BACKGROUND OF THE INVENTION
In the improvement of manufacturing processes and products it is often necessary to employ empirical methods or techniques. In most basic terms, this typically involves observing the effects of variables in a product or process and using the information observed from those effects to adjust or manipulate the variables, resulting in an improved or satisfactory product or process. However, where there are many variables with a multitude of possible effects on the process or product, arriving at improvements is more difficult.
Industrial methods of design and analysis of experiments have been developed to assist in transforming data and improving manufacturing processes. However, in practical applications, field experience has shown that existing methods do not yield adequate solutions. There is a need for a simple and easy to use method that transforms experimental field data into more revealing and practical information that can be used to improve processes and products.
SUMMARY OF THE INVENTION
The present invention provides a method of manufacturing or improving a manufacturing process. In addition, the method can be applied in the design of a manufacturing process or product.
In one embodiment described herein, a full factorial experiment is conducted with a plurality of process variables with each of the variables being tested at a plurality of settings, in a plurality of combinations of settings.
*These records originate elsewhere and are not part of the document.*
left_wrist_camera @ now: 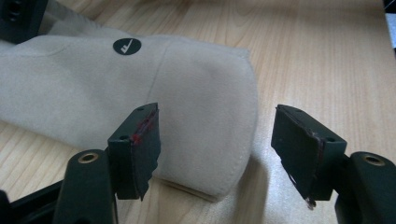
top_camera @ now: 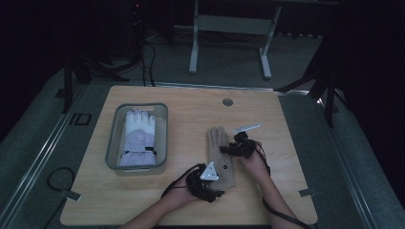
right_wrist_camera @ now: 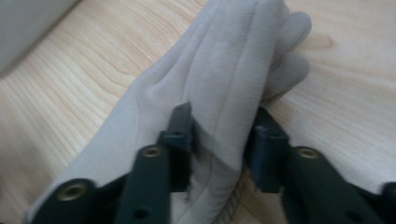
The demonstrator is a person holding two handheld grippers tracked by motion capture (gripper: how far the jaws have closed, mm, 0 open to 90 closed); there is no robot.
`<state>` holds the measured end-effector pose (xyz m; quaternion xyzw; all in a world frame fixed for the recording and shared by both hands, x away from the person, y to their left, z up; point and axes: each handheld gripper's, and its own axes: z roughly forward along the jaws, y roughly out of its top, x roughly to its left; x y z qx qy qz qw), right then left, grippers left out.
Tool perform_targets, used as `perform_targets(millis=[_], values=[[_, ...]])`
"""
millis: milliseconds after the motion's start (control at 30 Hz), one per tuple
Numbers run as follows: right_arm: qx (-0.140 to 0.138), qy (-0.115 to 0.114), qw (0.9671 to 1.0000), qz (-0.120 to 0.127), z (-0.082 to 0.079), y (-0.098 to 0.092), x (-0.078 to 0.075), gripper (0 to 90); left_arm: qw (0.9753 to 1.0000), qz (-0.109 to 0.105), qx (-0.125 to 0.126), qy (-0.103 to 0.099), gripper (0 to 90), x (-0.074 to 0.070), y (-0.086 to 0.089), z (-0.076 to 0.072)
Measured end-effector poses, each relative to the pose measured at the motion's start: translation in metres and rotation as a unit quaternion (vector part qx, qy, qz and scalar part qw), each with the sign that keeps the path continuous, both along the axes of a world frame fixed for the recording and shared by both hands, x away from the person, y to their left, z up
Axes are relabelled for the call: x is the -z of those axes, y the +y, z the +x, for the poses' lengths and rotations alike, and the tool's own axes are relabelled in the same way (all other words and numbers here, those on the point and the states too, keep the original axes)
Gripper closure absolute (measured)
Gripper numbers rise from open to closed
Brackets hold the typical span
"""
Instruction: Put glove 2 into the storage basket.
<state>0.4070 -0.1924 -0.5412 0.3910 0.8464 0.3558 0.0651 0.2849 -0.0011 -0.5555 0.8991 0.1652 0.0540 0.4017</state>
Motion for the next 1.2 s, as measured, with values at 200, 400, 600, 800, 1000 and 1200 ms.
perform_targets(millis=[200, 400, 600, 800, 1000, 1200], values=[[-0.013, -0.092, 0.9945, -0.049, -0.018, 0.011, -0.002, 72.5, 0.9999, 0.010, 0.001, -0.003, 35.0, 0.000, -0.001, 0.000], [-0.010, -0.099, 0.9942, -0.041, -0.020, 0.010, -0.002, 72.4, 0.9999, 0.011, -0.002, -0.003, 35.1, 0.001, -0.001, 0.000], [-0.015, -0.115, 0.9911, -0.066, -0.021, 0.017, -0.004, 72.5, 0.9986, 0.039, -0.006, -0.034, 39.6, 0.001, -0.005, -0.003], [-0.012, -0.112, 0.9916, -0.065, -0.020, 0.020, -0.004, 72.5, 0.9969, 0.058, -0.015, -0.051, 52.2, -0.001, -0.006, -0.001], [-0.006, -0.115, 0.9914, -0.062, -0.021, 0.022, -0.004, 72.8, 0.9963, 0.059, -0.032, -0.054, 78.5, -0.003, -0.004, 0.005], [-0.009, -0.127, 0.9897, -0.065, -0.023, 0.026, -0.012, 73.3, 0.9969, 0.056, -0.041, -0.037, 81.2, -0.008, -0.002, 0.006]])
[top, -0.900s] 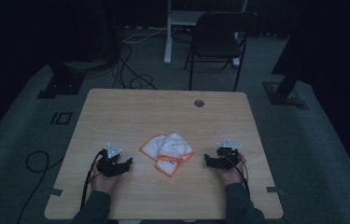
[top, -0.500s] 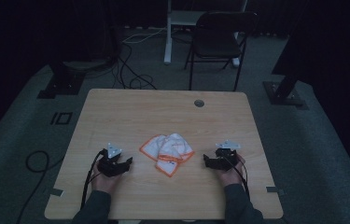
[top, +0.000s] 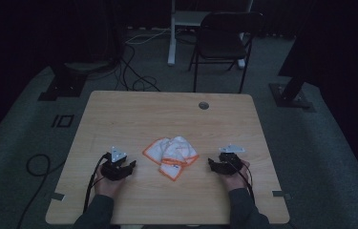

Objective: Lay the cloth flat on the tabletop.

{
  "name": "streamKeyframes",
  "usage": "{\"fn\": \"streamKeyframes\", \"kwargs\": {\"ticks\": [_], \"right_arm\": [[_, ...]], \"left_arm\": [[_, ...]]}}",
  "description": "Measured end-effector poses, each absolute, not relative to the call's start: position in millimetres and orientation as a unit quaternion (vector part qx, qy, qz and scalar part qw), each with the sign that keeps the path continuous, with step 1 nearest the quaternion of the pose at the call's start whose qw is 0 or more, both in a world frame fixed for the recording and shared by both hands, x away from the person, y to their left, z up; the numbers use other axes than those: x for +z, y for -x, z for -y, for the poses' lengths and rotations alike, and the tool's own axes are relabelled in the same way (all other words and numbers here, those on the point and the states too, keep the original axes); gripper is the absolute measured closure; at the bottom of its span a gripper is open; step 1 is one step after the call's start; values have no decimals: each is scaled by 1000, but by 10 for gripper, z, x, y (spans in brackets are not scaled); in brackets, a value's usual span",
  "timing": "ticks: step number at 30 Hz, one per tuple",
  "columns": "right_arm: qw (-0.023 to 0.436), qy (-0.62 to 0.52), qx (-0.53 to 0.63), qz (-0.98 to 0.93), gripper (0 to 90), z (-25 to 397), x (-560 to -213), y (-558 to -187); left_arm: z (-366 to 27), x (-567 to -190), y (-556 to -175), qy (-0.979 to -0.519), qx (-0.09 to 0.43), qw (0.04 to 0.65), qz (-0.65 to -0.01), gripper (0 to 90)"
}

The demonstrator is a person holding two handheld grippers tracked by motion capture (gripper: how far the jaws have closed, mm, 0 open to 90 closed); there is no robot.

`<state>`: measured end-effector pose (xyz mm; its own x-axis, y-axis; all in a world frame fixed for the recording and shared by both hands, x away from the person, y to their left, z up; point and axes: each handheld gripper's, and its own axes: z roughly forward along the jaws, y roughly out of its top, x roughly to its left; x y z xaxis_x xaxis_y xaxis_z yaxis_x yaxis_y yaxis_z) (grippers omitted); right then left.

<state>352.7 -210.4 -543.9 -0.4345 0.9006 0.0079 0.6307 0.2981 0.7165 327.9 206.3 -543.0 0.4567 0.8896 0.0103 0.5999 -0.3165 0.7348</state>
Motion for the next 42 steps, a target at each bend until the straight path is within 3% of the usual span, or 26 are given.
{"fn": "streamKeyframes", "kwargs": {"ticks": [4, 22, 42], "right_arm": [[184, -484, 352, -780, 384, 2099, -5439, -3523], [190, -429, 376, -799, 552, 1907, -5302, -3408], [185, -373, 393, -820, 670, 1563, -5204, -3332]], "left_arm": [[-2048, -5430, -3274, -781, 215, 340, -477, 534], [-1890, -5334, -3296, -792, 206, 346, -460, 530], [-1665, -5308, -3415, -802, 209, 351, -436, 553]]}}
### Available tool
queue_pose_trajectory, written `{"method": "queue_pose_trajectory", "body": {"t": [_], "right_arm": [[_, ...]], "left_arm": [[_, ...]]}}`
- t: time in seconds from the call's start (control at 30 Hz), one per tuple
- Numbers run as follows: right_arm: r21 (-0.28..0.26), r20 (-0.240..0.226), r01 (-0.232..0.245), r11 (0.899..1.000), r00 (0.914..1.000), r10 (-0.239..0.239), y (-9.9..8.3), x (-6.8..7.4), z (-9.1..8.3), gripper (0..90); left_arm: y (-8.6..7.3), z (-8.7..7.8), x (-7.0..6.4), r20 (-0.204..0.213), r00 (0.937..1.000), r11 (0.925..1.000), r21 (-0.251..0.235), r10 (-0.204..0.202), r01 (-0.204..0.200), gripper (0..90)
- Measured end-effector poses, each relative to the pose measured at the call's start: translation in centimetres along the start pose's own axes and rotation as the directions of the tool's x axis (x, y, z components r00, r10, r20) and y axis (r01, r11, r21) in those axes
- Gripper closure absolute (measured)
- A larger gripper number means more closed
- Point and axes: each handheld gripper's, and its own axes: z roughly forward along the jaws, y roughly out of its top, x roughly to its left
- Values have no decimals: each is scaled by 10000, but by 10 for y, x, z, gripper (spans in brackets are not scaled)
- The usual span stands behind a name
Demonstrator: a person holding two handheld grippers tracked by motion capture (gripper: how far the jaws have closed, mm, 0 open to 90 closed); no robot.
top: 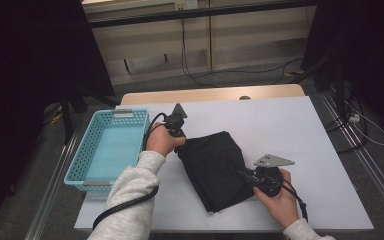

Measurements of the response of the process for each combination of level settings are recorded.
The responses of the full factorial experiment are used to calculate individual contrasts for each process variable and each interaction among the process variables. The individual contrasts are each displayed at a particular location in a document, or other form of display, corresponding to a particular notation. The notations indicate the level settings of the other of the process variables not involved in the particular contrasts.
The individual contrasts of each process variable and each interaction are added to generate separate contrast sums which are also displayed in the document. In addition, effects estimates for each of the contrast sums are displayed.
Contrast sums are identified that are greater than at least one of the other contrast sums by a factor of about 2. If the contrast sum is that of an interaction effect between a plurality of process variables, the interaction is verified by referring to the document. The document provides information as to whether both variables of the interaction must be set at the levels of the interaction to impart an effect substantially equal to the effect of the interaction.
Furthermore, when at least two trials for the full factorial experiment are conducted, replicate effects can be generated. The document can be used to generate replicate effects wherein at least one hypothetical additional process variable is assumed and one set of the trail responses are substituted as responses for the hypothetical variable at one of two levels. Individual contrasts for the hypothetical variable are calculated, including the interaction contrasts thereof, to generate replicate effects.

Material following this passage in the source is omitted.